-- EXERCISE DIRECTIONS --
Go through the entries below and copy each line that holds the word "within".

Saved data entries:
= = = = = = =

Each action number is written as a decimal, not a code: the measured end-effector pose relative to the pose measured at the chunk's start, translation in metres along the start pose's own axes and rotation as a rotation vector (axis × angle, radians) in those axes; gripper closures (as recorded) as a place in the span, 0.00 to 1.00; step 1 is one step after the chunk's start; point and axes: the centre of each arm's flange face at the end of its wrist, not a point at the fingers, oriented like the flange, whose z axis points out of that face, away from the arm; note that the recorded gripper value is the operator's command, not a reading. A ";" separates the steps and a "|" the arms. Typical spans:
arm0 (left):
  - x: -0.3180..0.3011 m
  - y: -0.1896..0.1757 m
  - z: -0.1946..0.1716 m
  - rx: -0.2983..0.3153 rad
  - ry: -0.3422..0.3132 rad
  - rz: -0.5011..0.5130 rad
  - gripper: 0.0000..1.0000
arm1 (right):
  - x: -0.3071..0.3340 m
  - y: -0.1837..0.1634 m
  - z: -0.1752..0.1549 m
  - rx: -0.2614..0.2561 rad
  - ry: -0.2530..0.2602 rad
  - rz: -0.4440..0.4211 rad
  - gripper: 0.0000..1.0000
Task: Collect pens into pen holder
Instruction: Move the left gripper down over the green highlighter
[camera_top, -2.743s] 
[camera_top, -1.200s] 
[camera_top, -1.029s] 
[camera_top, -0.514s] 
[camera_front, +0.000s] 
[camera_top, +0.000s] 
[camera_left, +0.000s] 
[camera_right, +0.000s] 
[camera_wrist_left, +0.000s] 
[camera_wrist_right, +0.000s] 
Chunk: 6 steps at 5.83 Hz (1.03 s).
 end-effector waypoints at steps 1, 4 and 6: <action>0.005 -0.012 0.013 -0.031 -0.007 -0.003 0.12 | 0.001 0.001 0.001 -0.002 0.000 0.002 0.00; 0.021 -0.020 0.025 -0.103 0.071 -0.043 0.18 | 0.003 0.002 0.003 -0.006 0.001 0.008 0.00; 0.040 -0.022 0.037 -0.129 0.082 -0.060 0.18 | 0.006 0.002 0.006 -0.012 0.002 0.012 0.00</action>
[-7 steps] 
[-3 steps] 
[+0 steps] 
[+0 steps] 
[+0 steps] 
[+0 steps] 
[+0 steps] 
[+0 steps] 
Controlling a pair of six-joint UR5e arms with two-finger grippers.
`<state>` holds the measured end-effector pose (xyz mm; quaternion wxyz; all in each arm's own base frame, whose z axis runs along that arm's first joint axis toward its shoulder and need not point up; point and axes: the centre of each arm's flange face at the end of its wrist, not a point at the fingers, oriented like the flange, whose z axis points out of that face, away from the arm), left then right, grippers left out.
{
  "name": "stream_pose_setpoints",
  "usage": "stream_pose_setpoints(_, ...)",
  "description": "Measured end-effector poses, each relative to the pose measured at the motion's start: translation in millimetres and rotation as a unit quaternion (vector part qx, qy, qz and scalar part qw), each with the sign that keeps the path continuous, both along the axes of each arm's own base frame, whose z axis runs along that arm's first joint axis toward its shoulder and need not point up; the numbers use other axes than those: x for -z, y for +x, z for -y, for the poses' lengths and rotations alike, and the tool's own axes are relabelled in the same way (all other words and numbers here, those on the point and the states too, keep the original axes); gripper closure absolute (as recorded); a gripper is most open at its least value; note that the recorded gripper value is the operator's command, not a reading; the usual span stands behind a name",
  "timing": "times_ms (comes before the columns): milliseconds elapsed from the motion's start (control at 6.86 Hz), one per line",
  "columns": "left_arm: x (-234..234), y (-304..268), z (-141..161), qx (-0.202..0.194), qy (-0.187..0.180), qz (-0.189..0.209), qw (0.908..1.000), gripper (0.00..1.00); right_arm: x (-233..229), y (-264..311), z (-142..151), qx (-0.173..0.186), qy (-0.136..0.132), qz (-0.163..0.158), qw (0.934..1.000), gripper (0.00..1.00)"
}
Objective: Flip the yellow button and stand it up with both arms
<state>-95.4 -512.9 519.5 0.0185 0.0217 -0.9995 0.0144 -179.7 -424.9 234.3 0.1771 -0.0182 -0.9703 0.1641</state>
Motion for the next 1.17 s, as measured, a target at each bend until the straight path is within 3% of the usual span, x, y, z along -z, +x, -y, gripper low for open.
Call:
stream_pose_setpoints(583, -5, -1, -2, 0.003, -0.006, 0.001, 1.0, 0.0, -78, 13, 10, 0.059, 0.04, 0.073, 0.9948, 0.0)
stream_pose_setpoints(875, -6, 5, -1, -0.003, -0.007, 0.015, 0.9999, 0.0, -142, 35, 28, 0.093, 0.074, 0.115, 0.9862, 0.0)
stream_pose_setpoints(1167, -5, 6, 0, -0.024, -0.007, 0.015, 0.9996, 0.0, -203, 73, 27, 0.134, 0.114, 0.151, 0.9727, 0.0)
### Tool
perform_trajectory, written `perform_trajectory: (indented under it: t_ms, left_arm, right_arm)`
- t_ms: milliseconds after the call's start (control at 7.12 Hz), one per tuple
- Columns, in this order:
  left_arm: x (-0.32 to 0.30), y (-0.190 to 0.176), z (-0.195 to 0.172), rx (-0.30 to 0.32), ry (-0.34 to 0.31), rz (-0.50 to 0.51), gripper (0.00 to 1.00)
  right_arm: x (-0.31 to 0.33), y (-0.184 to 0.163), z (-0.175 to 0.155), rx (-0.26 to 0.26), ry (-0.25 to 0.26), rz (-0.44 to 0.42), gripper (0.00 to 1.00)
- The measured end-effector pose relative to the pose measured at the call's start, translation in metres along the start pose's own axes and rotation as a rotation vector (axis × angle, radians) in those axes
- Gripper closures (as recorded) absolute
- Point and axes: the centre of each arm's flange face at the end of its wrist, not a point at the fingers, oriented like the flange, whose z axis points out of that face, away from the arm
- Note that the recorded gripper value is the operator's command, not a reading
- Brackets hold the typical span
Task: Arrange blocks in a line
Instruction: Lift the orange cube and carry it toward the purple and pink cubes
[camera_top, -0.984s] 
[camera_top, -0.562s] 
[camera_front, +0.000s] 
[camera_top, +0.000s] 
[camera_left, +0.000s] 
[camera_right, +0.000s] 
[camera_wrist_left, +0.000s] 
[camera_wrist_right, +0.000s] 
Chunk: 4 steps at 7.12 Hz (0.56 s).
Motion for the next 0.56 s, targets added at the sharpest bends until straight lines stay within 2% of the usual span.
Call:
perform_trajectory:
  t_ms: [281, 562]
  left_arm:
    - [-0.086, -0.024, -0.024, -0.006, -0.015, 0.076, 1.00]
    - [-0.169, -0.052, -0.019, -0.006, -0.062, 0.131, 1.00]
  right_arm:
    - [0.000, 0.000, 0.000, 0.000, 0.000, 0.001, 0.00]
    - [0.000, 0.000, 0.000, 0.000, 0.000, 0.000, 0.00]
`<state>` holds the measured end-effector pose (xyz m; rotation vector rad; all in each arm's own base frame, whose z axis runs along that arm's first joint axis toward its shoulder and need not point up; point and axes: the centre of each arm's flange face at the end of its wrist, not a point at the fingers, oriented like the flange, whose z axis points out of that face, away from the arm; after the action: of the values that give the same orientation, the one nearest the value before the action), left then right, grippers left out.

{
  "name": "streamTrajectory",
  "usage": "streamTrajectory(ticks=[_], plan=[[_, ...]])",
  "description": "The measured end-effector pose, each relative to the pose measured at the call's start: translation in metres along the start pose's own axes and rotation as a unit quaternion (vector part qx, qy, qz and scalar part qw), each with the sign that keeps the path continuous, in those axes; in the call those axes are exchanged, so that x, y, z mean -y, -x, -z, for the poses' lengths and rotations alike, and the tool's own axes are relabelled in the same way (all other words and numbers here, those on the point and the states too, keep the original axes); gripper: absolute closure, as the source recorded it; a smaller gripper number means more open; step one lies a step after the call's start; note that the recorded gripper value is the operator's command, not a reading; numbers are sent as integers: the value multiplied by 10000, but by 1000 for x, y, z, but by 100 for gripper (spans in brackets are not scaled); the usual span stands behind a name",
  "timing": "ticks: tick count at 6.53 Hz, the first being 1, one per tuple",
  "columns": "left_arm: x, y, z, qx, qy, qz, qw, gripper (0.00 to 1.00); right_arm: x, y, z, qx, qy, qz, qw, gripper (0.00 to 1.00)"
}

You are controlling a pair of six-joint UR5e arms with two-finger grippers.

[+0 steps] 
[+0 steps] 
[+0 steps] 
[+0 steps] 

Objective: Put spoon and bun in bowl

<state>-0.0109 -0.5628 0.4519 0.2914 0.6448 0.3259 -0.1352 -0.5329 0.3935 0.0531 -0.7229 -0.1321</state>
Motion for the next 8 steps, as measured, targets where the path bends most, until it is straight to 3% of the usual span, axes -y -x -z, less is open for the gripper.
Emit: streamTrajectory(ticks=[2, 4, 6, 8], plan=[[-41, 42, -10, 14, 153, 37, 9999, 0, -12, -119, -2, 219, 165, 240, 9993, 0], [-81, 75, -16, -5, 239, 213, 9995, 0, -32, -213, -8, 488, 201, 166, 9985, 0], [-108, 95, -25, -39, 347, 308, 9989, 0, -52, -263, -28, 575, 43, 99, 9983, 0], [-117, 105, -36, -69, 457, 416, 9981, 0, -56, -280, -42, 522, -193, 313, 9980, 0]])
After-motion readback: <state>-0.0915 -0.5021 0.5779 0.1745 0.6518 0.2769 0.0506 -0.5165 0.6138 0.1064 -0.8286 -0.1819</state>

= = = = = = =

-- WRITTEN RESPONSE --
Motion for the next 1.17 s, as measured, a target at each bend until the straight path is within 3% of the usual span, x, y, z along -z, +x, -y, gripper low for open.
Motion for the next 0.56 s, targets added at the sharpest bends until straight lines stay within 2% of the usual span.

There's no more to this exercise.